Work instruction:
Go over the material below and report every line that contains the word "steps".
►
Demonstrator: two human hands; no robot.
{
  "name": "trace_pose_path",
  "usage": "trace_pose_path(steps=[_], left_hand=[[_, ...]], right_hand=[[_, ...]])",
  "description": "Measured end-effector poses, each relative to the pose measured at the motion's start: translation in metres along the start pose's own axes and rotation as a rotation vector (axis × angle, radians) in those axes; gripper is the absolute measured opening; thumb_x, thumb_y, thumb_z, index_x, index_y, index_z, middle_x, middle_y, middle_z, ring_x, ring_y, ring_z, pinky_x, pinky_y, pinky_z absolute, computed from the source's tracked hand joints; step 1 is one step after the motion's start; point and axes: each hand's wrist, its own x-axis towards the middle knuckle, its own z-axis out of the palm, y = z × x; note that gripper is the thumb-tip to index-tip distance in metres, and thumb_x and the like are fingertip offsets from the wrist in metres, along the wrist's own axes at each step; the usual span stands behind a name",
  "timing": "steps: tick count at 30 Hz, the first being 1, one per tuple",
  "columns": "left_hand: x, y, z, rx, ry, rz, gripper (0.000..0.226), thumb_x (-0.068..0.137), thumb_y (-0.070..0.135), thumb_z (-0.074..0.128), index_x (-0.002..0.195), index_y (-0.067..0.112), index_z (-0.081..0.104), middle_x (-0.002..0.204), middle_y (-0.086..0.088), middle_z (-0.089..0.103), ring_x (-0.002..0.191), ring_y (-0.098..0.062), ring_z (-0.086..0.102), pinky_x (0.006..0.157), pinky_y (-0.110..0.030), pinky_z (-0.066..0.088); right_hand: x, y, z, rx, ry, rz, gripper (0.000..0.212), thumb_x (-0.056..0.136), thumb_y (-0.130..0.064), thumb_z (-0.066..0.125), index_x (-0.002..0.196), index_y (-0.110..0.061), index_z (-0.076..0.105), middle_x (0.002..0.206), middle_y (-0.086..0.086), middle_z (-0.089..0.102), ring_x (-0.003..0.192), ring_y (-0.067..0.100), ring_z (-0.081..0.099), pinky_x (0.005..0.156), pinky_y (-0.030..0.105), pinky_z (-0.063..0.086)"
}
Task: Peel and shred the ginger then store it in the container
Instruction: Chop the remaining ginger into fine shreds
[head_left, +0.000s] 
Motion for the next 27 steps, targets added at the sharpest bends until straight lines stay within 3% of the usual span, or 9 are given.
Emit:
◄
Expected answer:
  "usage": "trace_pose_path(steps=[_], left_hand=[[_, ...]], right_hand=[[_, ...]])",
  "timing": "steps: tick count at 30 Hz, the first being 1, one per tuple",
Motion for the next 27 steps, targets added at the sharpest bends until straight lines stay within 3% of the usual span, or 9 are given.

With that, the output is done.